Canning pumpkin in the pressure canner makes it safe to store and quick to use later in pumpkin butter, pies, muffins, or other pumpkin recipes.
I get questions on how to can pumpkin puree or pumpkin butter. My best advice is to can it in cubes. Puree it when you want to use it in your recipes. Easy! And more importantly, it’s safe too.
This page includes:
- How to Can Pumpkin: with extended explanations and tips.
- How to peel your pumpkin (without chopping off your fingers).
- Pinnable Recipe Card
Tips and FAQ
How to Can Pumpkin
- pressure canner
- canning jars
- canning seals and rings
- jar lifter
- canning funnel
- large pot or blancher
- large spoons
- sharp knife
- towels and dish cloths
- canning salt – optional
The procedure for canning pumpkin is actually very straightforward.

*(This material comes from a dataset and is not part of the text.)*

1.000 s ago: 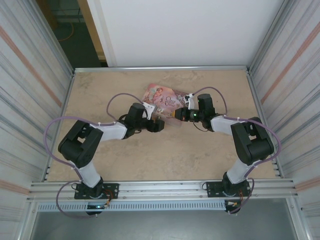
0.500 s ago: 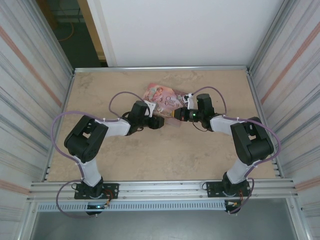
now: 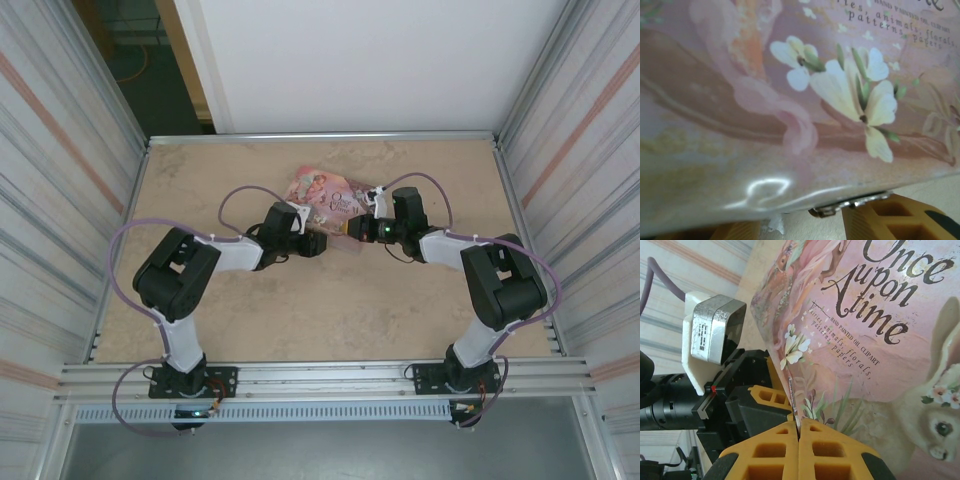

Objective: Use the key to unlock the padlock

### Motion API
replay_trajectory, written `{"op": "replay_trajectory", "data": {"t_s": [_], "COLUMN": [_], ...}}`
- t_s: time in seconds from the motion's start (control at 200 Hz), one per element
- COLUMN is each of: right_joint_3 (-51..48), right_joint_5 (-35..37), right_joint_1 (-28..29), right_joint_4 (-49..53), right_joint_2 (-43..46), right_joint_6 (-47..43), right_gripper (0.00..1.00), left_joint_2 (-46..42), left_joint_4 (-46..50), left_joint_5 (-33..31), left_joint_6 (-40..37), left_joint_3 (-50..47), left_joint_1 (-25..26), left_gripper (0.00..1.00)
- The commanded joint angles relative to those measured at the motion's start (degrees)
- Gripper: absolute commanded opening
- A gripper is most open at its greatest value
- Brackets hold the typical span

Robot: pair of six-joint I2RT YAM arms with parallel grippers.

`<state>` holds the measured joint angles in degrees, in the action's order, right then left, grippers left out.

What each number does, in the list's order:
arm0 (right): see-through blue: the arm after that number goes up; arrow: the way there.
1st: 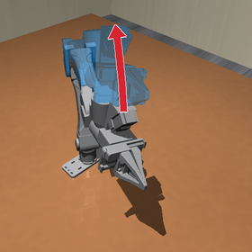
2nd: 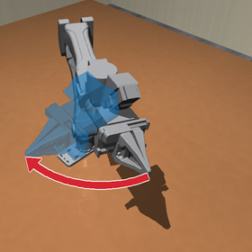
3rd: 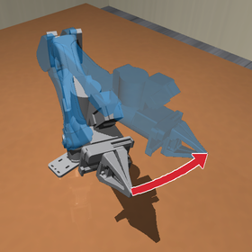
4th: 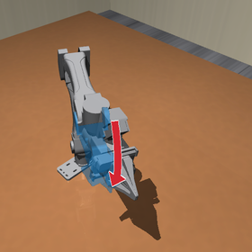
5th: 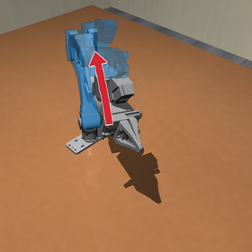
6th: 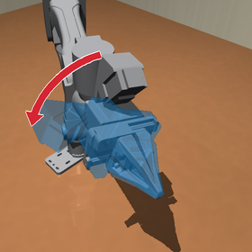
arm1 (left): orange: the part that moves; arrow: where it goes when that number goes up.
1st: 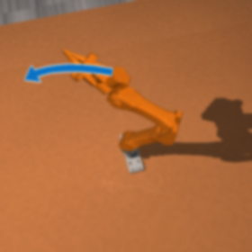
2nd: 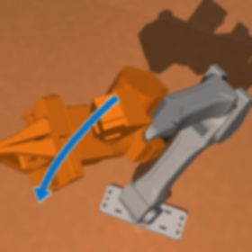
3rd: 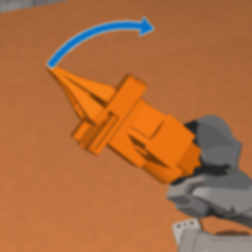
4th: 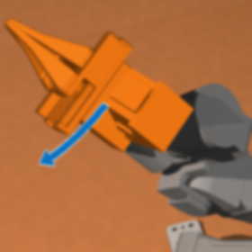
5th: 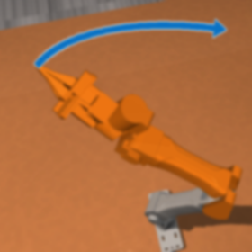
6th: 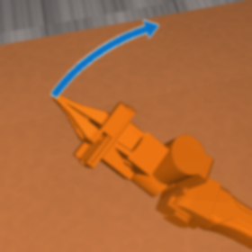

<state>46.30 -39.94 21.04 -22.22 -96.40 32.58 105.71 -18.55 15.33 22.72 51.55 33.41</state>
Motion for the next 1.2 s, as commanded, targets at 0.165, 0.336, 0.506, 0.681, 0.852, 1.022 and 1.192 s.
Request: {"op": "replay_trajectory", "data": {"t_s": [0.165, 0.336, 0.506, 0.681, 0.852, 1.022, 1.192], "right_joint_3": [1.06, 0.98, 1.04, 1.08, 1.16, 1.16, 1.24], "right_joint_5": [0.75, 0.67, 0.59, 0.48, 0.46, 0.61, 0.74], "right_joint_1": [0.97, 1.05, 1.11, 1.21, 1.20, 1.16, 1.32], "right_joint_4": [2.43, 2.42, 2.29, 2.32, 2.44, 2.61, 2.61], "right_joint_2": [-1.37, -1.27, -1.18, -0.80, -0.68, -0.63, -0.76], "right_joint_6": [-0.23, -0.41, -0.41, -0.41, -0.52, -0.67, -0.67], "right_gripper": [0.00, 0.00, 0.00, 0.00, 0.00, 0.00, 0.00], "left_joint_2": [2.11, 2.72, 3.25, 3.02, 2.41, 1.28, 0.66], "left_joint_4": [-2.67, -3.25, -4.07, -4.31, -3.75, -1.86, -1.10], "left_joint_5": [-1.85, -2.50, -3.02, -3.28, -4.11, -6.72, -8.42], "left_joint_6": [3.72, 5.13, 6.40, 6.71, 6.68, 6.91, 7.22], "left_joint_3": [1.63, 1.71, 1.71, 1.71, 1.72, 1.82, 1.76], "left_joint_1": [0.34, 0.34, 0.34, 0.33, 0.34, 0.34, 0.41], "left_gripper": [0.41, 0.39, 0.36, 0.34, 0.37, 0.42, 0.42]}}
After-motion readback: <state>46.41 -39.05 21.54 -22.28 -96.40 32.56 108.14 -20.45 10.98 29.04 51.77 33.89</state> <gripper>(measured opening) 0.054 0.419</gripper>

Seed it, skin it, cube it up, and place the cubes in jars. Honestly, the cutting up and prep is the hardest part.
Watch those fingers and sharp knives! Pumpkins tend to roll.
How to Peel a Pumpkin (without chopping off your fingers!)

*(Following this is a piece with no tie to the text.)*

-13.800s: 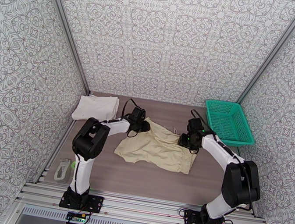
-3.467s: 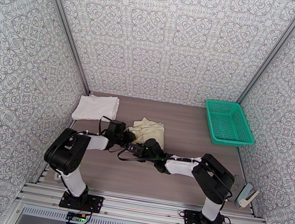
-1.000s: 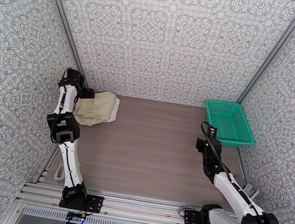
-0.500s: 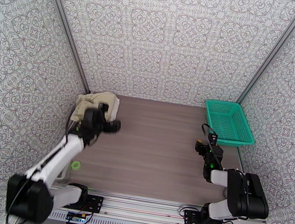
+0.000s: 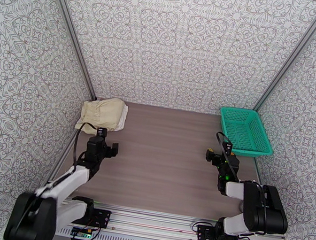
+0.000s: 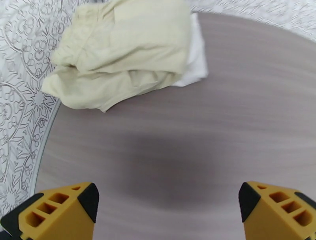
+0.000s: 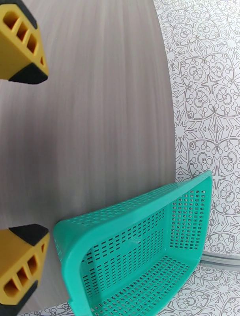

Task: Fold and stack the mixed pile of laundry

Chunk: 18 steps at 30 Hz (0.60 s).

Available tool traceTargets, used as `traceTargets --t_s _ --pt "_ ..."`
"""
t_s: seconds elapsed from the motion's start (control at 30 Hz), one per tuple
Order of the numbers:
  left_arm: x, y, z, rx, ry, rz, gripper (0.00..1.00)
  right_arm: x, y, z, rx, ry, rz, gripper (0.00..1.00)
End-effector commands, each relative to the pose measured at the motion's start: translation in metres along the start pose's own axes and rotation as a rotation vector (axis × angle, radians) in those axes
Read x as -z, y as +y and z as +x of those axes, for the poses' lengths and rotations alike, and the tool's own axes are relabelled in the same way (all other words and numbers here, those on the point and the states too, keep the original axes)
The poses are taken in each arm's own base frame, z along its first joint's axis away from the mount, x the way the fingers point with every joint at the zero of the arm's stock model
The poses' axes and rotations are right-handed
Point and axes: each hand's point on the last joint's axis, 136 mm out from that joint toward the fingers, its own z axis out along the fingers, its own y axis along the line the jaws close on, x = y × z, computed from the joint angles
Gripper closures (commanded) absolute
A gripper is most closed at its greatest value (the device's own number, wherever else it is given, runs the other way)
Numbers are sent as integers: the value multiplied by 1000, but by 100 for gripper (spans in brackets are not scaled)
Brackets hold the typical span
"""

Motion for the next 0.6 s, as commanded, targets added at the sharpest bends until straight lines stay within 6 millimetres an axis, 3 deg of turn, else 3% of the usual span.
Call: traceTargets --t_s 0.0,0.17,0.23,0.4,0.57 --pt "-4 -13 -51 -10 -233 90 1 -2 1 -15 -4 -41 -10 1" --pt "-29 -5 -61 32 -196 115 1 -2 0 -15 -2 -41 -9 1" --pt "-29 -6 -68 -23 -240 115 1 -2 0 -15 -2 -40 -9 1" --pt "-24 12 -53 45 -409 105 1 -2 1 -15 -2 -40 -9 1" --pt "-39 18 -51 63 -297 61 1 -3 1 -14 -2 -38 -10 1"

The first step is seeding the pumpkin. Your best bet is to chop off the top of your pumpkin, removing the stem and top portion. Slice down the center to cut the pumpkin in half. This gives you better access to the seeds and strings. You are not carving this as a decoration on your front step so just open it up and get to the seeds. Then use a large spoon to scoop out the seeds. Save them for roasting or replanting in the spring if you have heirloom pumpkins.
Next, you need to peel the pumpkin. This is where it gets tricky. I tried several things. A regular vegetable peeler was useless, as the rind is far too tough. I tried using a knife to peel the rind of each half. This was awkward. I had sharp knives slipping, and I was destined to chop off a finger. I knew I had to find a better way or I’d be there for HOURS (not to mention ending up fingertipless)!
Finally, I found the best way was to slice my pumpkin into strips.
Then use a knife to slice off the rind. This was much more manageable. The pumpkin did not roll around on me. I was able to slice down into my butcher block and my fingers were safe!
I was still there quite a while slicing and peeling pumpkin, but it worked.
A few other peeling tips from some readers.
Peeling pumpkin tips from readers.
Al suggests: There is only one thing I would suggest. For those who have bad wrists, I would use an electric knife for cutting the rind.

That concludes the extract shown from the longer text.